### Task description
Your answer should show every line of the material below that includes "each".

◆ ◆ ◆

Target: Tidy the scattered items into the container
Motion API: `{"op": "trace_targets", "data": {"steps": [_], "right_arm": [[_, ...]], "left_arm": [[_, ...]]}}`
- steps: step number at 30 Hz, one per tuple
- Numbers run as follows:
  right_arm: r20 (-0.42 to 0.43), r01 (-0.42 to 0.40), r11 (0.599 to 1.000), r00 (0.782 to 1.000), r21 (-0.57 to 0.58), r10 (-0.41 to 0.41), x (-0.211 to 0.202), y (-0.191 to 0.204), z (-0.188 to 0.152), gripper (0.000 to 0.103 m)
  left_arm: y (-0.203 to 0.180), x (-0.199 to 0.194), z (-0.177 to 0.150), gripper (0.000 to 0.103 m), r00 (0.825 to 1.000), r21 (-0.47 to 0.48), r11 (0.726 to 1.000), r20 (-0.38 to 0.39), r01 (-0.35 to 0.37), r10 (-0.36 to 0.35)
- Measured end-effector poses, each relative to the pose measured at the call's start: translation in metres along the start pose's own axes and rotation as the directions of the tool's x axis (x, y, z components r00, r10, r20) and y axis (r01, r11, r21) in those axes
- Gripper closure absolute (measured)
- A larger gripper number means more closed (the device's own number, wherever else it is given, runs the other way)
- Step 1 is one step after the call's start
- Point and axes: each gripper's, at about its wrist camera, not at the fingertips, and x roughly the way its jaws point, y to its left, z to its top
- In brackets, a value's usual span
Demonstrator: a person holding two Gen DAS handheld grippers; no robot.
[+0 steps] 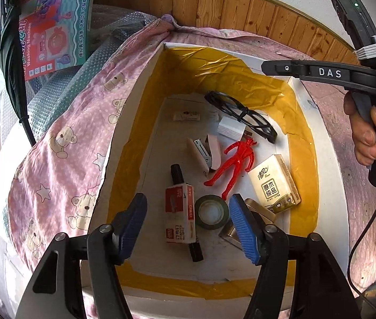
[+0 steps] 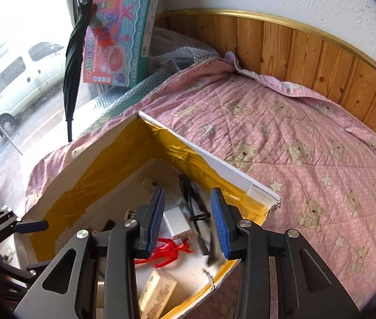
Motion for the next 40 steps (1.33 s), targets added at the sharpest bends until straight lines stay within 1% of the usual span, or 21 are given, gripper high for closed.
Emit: {"op": "trace_targets", "data": {"steps": [3,6,14,19,21,23,24,25,28,32,37,40], "right_arm": [[-0.004,-0.031,0.999,1.0,0.007,0.031,-0.013,0.009,-0.005,0.065],[-0.014,-0.044,0.999,0.999,0.005,0.044,-0.025,0.02,-0.015,0.065],[-0.05,-0.044,0.998,0.998,-0.041,0.042,-0.058,0.05,-0.05,0.065],[-0.093,0.0,0.994,0.996,-0.108,-0.01,-0.079,0.07,-0.074,0.065],[-0.126,0.032,0.986,0.991,-0.164,-0.053,-0.084,0.081,-0.085,0.065],[-0.16,0.034,0.977,0.985,-0.212,-0.069,-0.089,0.092,-0.095,0.065],[-0.169,0.039,0.973,0.982,-0.228,-0.079,-0.091,0.095,-0.1,0.063],[-0.177,0.041,0.971,0.981,-0.235,-0.085,-0.094,0.099,-0.105,0.061],[-0.21,0.022,0.976,0.975,-0.217,-0.068,-0.098,0.104,-0.116,0.06],[-0.218,0.009,0.978,0.974,-0.209,-0.055,-0.104,0.112,-0.121,0.06],[-0.211,-0.014,0.975,0.977,-0.22,-0.034,-0.112,0.125,-0.121,0.059],[-0.202,-0.006,0.972,0.979,-0.235,-0.042,-0.117,0.132,-0.121,0.059]], "left_arm": [[0.0,-0.006,-0.004,0.037,1.0,-0.004,1.0,0.005,-0.002,0.002],[-0.002,-0.016,-0.007,0.038,1.0,-0.007,1.0,0.018,-0.005,0.005],[-0.011,-0.053,-0.022,0.037,0.998,-0.012,1.0,0.064,-0.002,0.002],[-0.019,-0.074,-0.035,0.037,0.996,-0.007,1.0,0.087,0.001,0.0],[-0.022,-0.083,-0.039,0.037,0.995,-0.011,1.0,0.097,0.005,-0.004],[-0.025,-0.093,-0.045,0.037,0.994,-0.011,1.0,0.107,0.009,-0.008],[-0.027,-0.098,-0.048,0.037,0.993,-0.009,1.0,0.114,0.011,-0.01],[-0.029,-0.103,-0.051,0.037,0.993,-0.005,1.0,0.12,0.013,-0.013],[-0.037,-0.119,-0.059,0.036,0.99,0.01,1.0,0.138,0.021,-0.022],[-0.046,-0.138,-0.068,0.036,0.986,0.019,0.999,0.165,0.033,-0.036],[-0.053,-0.152,-0.077,0.036,0.983,0.028,0.999,0.18,0.042,-0.046],[-0.054,-0.157,-0.081,0.036,0.981,0.026,0.999,0.185,0.045,-0.049]]}}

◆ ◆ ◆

### Result
- Measured end-effector poses, each relative to the pose measured at the call's start: translation in metres along the start pose's own axes and rotation as the directions of the tool's x axis (x, y, z components r00, r10, r20) and y axis (r01, r11, r21) in those axes
- Point and axes: each gripper's, at about its wrist camera, not at the fingertips, and x roughly the way its jaws point, y to its left, z to its top

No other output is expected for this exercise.